In this humanitarian context, there is no basis to consider one or the other water or sanitation problems more or less important on the basis of their different prevalence. Therefore, in aggregating the seven binary water_ and sanit_ items, mdepriv takes the arguments wa = "equal". Moreover, wb = "mixed" has the effect to reduce weights on more redundant items (wb = "diagonal" would be neutral to redundancy; and wb = "pearson" would underrate the strength of correlations between binary items). This model returns the deprivation scores in the variable "ls_4_WASH".

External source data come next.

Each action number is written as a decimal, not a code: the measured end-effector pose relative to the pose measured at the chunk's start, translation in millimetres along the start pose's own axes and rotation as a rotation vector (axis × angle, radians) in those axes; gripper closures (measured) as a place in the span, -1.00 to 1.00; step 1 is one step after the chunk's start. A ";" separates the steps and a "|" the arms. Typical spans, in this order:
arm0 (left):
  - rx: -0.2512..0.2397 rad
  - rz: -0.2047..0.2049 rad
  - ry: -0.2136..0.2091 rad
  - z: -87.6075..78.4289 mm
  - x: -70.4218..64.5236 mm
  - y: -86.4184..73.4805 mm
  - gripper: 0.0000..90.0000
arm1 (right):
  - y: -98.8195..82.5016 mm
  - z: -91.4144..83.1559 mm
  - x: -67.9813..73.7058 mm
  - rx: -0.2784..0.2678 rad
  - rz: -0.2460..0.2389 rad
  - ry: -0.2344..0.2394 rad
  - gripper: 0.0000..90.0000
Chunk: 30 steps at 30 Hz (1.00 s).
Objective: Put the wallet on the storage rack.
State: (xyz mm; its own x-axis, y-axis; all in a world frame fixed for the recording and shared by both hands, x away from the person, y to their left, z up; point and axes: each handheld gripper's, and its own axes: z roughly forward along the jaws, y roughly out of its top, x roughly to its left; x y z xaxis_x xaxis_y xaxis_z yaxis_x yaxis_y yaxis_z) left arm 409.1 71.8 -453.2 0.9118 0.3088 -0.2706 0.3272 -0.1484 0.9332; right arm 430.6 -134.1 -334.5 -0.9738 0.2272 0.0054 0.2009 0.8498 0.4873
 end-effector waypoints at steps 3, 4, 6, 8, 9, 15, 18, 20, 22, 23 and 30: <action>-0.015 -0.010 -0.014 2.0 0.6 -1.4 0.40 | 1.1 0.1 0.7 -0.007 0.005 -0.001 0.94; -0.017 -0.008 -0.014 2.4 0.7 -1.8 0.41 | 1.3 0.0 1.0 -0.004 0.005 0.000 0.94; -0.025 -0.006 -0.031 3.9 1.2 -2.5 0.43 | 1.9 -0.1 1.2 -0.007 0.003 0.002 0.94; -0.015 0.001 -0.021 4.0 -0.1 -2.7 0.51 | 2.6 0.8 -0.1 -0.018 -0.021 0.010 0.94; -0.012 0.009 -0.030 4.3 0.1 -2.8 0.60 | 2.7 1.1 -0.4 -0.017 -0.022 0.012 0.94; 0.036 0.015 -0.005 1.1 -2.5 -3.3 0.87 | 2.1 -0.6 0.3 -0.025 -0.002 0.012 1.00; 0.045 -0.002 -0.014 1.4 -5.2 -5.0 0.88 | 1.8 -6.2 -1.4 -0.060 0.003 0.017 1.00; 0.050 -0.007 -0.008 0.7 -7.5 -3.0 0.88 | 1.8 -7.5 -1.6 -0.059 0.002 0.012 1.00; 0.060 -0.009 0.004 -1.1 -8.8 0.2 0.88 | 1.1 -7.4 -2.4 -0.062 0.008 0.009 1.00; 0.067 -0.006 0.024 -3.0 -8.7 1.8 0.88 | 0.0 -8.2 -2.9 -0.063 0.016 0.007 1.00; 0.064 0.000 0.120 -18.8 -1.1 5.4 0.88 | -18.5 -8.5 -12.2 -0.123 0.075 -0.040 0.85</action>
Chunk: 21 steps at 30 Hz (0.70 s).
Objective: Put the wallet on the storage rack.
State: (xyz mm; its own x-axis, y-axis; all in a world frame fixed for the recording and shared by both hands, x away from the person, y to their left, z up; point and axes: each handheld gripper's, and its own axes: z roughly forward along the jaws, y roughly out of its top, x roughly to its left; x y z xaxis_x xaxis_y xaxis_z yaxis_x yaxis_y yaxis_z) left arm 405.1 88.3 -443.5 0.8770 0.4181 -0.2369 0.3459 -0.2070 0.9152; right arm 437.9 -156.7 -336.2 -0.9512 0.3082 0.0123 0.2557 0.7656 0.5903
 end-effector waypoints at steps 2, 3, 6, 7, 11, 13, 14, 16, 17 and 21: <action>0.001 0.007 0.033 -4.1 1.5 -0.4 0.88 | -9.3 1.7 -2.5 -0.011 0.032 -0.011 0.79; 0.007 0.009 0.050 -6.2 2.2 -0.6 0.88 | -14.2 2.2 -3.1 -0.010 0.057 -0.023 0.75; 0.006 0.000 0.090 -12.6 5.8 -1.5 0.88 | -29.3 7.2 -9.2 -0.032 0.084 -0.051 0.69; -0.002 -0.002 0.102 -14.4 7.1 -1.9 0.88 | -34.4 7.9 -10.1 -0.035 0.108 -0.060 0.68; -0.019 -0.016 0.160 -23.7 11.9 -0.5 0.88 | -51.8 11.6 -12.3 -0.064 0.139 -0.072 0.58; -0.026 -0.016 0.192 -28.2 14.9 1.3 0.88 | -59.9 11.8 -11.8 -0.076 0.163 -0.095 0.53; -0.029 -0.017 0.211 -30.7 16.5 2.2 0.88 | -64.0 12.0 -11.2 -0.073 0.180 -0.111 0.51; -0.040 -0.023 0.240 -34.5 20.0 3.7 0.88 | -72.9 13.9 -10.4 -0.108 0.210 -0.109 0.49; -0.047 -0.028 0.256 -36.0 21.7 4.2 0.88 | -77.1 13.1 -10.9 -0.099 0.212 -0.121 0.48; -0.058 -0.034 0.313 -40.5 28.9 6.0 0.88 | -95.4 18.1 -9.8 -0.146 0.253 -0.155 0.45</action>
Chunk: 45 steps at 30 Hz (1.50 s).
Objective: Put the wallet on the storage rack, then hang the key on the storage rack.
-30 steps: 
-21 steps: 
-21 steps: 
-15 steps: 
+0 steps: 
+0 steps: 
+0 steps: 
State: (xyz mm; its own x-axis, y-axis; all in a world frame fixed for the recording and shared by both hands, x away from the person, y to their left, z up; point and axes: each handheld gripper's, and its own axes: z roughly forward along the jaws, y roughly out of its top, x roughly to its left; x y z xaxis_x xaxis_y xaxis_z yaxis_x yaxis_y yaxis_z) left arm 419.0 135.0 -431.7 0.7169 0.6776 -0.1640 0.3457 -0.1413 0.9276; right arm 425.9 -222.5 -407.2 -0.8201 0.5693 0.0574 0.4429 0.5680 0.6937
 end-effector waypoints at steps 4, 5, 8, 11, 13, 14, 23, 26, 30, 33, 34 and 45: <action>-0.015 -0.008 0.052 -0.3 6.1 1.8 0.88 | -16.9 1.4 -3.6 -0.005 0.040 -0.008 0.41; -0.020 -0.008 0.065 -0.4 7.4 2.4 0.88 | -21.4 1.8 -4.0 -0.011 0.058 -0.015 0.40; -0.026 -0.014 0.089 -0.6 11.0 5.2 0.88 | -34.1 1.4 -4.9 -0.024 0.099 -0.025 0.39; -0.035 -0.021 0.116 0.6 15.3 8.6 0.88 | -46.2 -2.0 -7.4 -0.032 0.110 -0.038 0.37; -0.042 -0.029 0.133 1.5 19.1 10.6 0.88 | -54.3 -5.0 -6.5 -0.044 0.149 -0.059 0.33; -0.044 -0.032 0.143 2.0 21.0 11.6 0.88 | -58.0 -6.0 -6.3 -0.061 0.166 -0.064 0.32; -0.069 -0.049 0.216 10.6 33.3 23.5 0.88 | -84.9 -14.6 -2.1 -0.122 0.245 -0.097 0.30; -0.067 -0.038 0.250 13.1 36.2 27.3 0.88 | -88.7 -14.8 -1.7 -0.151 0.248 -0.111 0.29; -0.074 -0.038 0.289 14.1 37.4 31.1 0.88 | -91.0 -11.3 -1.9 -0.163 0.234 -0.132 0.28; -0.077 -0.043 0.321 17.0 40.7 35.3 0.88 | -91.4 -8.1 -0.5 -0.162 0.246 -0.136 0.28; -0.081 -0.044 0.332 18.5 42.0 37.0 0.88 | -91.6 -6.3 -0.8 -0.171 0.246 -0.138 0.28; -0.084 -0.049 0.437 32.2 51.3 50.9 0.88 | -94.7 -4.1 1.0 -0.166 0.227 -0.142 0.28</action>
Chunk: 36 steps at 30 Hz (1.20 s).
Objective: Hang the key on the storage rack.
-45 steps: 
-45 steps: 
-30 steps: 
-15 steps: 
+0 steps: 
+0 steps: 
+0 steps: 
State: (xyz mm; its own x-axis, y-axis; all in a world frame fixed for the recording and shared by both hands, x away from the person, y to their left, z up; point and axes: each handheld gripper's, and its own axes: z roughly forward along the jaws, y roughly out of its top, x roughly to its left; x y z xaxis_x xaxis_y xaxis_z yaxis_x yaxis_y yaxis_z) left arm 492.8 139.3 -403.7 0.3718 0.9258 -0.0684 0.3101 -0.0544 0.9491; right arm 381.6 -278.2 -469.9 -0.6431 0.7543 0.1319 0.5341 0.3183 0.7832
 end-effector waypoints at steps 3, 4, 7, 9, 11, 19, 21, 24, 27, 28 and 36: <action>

At the second level, in the aggregation of the four continuous ls-indicators (ls_1_food, ls_2_livelihood, ls_3_shelter, ls_4_WASH), the default Betti-Verma method is used, by setting method = "bv" in the function mdepriv. This activates both mechanisms of the double-weighting scheme - rewarding more discriminating indicators with higher weights, and penalizing redundant ones with lower weights.